**YOUR GOAL**
What is needed is a faithful copy of all the records.

**DATA TO USE**
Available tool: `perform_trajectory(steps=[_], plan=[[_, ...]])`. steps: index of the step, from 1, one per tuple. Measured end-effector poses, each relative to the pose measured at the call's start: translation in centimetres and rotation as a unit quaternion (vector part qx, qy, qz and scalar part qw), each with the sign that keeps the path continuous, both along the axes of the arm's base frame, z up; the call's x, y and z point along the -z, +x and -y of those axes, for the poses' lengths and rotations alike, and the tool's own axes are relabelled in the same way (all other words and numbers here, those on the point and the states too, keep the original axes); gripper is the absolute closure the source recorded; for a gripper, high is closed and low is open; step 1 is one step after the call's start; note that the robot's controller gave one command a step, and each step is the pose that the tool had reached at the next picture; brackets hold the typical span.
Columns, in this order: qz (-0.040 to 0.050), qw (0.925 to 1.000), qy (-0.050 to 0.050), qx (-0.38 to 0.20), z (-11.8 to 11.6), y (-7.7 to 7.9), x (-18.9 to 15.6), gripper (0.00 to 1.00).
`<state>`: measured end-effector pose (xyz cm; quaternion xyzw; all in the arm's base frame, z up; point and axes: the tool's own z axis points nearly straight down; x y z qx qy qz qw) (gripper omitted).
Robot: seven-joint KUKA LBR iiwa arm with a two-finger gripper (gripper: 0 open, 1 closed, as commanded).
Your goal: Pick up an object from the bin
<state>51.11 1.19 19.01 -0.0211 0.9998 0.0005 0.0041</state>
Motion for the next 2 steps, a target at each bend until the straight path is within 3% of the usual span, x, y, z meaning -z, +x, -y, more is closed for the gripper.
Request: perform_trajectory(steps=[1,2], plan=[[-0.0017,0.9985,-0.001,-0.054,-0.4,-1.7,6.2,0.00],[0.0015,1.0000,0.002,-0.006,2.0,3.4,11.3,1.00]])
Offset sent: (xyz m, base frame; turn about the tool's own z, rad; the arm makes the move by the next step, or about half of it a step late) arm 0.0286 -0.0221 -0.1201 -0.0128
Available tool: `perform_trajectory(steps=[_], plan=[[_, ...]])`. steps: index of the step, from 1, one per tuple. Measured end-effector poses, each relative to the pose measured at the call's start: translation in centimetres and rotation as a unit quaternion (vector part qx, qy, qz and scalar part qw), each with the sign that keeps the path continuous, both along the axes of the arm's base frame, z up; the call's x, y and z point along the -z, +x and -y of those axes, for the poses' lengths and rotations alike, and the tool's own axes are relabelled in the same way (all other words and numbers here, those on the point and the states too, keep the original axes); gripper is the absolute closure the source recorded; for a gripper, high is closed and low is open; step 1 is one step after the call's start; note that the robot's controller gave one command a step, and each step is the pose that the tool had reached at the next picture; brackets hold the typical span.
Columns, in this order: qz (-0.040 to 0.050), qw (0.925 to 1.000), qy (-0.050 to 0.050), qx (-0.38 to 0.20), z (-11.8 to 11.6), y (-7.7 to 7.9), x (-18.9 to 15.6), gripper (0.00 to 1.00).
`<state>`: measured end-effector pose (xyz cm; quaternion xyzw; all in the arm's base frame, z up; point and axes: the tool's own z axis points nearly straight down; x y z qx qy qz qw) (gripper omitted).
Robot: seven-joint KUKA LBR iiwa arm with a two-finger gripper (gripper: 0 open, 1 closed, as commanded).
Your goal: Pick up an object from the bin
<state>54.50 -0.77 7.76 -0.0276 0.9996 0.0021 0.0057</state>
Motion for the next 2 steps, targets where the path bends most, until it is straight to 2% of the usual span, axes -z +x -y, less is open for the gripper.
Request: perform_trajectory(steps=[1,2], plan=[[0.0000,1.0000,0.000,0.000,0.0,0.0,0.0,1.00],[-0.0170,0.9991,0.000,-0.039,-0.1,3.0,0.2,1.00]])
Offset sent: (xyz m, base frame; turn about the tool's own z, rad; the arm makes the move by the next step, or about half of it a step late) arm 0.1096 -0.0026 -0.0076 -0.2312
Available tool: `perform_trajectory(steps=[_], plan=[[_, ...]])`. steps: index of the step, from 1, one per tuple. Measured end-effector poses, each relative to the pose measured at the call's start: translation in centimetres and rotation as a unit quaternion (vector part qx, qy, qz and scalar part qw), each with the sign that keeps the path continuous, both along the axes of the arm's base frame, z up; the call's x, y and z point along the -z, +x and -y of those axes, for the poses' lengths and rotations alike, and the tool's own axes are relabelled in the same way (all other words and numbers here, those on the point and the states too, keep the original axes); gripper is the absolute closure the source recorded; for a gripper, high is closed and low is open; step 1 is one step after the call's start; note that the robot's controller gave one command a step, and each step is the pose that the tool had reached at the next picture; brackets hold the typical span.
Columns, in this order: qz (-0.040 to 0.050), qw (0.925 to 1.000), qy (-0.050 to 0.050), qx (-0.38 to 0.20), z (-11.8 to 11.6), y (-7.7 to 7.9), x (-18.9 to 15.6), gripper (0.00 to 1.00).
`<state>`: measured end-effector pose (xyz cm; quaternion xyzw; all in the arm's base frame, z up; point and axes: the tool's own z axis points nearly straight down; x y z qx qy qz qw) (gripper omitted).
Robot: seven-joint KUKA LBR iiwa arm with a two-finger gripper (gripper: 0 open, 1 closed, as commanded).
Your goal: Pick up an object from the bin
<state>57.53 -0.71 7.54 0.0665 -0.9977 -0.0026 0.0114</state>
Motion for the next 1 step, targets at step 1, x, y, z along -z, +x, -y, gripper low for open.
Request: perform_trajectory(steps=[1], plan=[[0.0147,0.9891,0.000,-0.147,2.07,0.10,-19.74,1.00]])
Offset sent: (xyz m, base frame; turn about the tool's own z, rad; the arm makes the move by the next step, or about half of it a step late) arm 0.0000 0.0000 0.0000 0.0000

**TASK OUTPUT**
Available tool: `perform_trajectory(steps=[_], plan=[[_, ...]])`. steps: index of the step, from 1, one per tuple. Measured end-effector poses, each relative to the pose measured at the call's start: translation in centimetres and rotation as a unit quaternion (vector part qx, qy, qz and scalar part qw), each with the sign that keeps the path continuous, both along the axes of the arm's base frame, z up; the call's x, y and z point along the -z, +x and -y of those axes, for the poses' lengths and rotations alike, and the tool's own axes are relabelled in the same way (all other words and numbers here, those on the point and the states too, keep the original axes); gripper is the absolute closure the source recorded; for a gripper, high is closed and low is open; step 1 is one step after the call's start; note that the robot's controller gave one command a step, and each step is the pose that the tool had reached at the next picture; brackets hold the typical span.
Columns, in this order: qz (-0.040 to 0.050), qw (0.925 to 1.000), qy (-0.050 to 0.050), qx (-0.38 to 0.20), z (-11.8 to 11.6), y (-7.7 to 7.9), x (-18.9 to 15.6), gripper (0.00 to 1.00).
`<state>`: measured end-effector pose (xyz cm; quaternion xyzw; all in the arm's base frame, z up; point and axes: the tool's own z axis points nearly straight down; x y z qx qy qz qw) (gripper omitted).
Robot: seven-joint KUKA LBR iiwa arm with a two-finger gripper (gripper: 0 open, 1 closed, as commanded).
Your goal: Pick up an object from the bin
<state>51.11 1.19 19.01 -0.0211 0.9998 0.0005 0.0041</state>
Motion for the next 2 steps, a target at each bend until the straight path is within 3% of the usual span, x, y, z meaning -z, +x, -y, more is closed for the gripper.
Request: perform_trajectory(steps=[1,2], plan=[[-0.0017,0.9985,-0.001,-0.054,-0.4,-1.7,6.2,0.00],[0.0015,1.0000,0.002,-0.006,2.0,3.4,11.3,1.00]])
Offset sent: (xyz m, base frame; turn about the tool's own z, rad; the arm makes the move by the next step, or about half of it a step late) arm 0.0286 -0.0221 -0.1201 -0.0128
Available tool: `perform_trajectory(steps=[_], plan=[[_, ...]])`. steps: index of the step, from 1, one per tuple. Measured end-effector poses, each relative to the pose measured at the call's start: translation in centimetres and rotation as a unit quaternion (vector part qx, qy, qz and scalar part qw), each with the sign that keeps the path continuous, both along the axes of the arm's base frame, z up; the call's x, y and z point along the -z, +x and -y of those axes, for the poses' lengths and rotations alike, and the tool's own axes are relabelled in the same way (all other words and numbers here, those on the point and the states too, keep the original axes); gripper is the absolute closure the source recorded; for a gripper, high is closed and low is open; step 1 is one step after the call's start; note that the robot's controller gave one command a step, and each step is the pose that the tool had reached at the next picture; brackets hold the typical span.
Columns, in this order: qz (-0.040 to 0.050), qw (0.925 to 1.000), qy (-0.050 to 0.050), qx (-0.38 to 0.20), z (-11.8 to 11.6), y (-7.7 to 7.9), x (-18.9 to 15.6), gripper (0.00 to 1.00).
`<state>`: measured end-effector pose (xyz cm; quaternion xyzw; all in the arm's base frame, z up; point and axes: the tool's own z axis points nearly straight down; x y z qx qy qz qw) (gripper omitted).
Robot: seven-joint KUKA LBR iiwa arm with a two-finger gripper (gripper: 0 open, 1 closed, as commanded).
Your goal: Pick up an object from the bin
<state>54.50 -0.77 7.76 -0.0276 0.9996 0.0021 0.0057</state>
Motion for the next 2 steps, targets where the path bends most, until it is straight to 2% of the usual span, axes -z +x -y, less is open for the gripper.
Request: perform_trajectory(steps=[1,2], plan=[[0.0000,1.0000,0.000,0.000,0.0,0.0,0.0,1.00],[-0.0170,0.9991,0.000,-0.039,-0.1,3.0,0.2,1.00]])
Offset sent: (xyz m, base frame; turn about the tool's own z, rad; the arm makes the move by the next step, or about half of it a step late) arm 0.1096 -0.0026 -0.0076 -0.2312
Available tool: `perform_trajectory(steps=[_], plan=[[_, ...]])`. steps: index of the step, from 1, one per tuple. Measured end-effector poses, each relative to the pose measured at the call's start: translation in centimetres and rotation as a unit quaternion (vector part qx, qy, qz and scalar part qw), each with the sign that keeps the path continuous, both along the axes of the arm's base frame, z up; the call's x, y and z point along the -z, +x and -y of those axes, for the poses' lengths and rotations alike, and the tool's own axes are relabelled in the same way (all other words and numbers here, those on the point and the states too, keep the original axes); gripper is the absolute closure the source recorded; for a gripper, high is closed and low is open; step 1 is one step after the call's start; note that the robot's controller gave one command a step, and each step is the pose that the tool had reached at the next picture; brackets hold the typical span.
Columns, in this order: qz (-0.040 to 0.050), qw (0.925 to 1.000), qy (-0.050 to 0.050), qx (-0.38 to 0.20), z (-11.8 to 11.6), y (-7.7 to 7.9), x (-18.9 to 15.6), gripper (0.00 to 1.00).
`<state>`: measured end-effector pose (xyz cm; quaternion xyzw; all in the arm's base frame, z up; point and axes: the tool's own z axis points nearly straight down; x y z qx qy qz qw) (gripper omitted).
Robot: seven-joint KUKA LBR iiwa arm with a two-finger gripper (gripper: 0 open, 1 closed, as commanded).
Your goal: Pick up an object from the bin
<state>57.53 -0.71 7.54 0.0665 -0.9977 -0.0026 0.0114</state>
Motion for the next 1 step, targets at step 1, x, y, z along -z, +x, -y, gripper low for open.
Request: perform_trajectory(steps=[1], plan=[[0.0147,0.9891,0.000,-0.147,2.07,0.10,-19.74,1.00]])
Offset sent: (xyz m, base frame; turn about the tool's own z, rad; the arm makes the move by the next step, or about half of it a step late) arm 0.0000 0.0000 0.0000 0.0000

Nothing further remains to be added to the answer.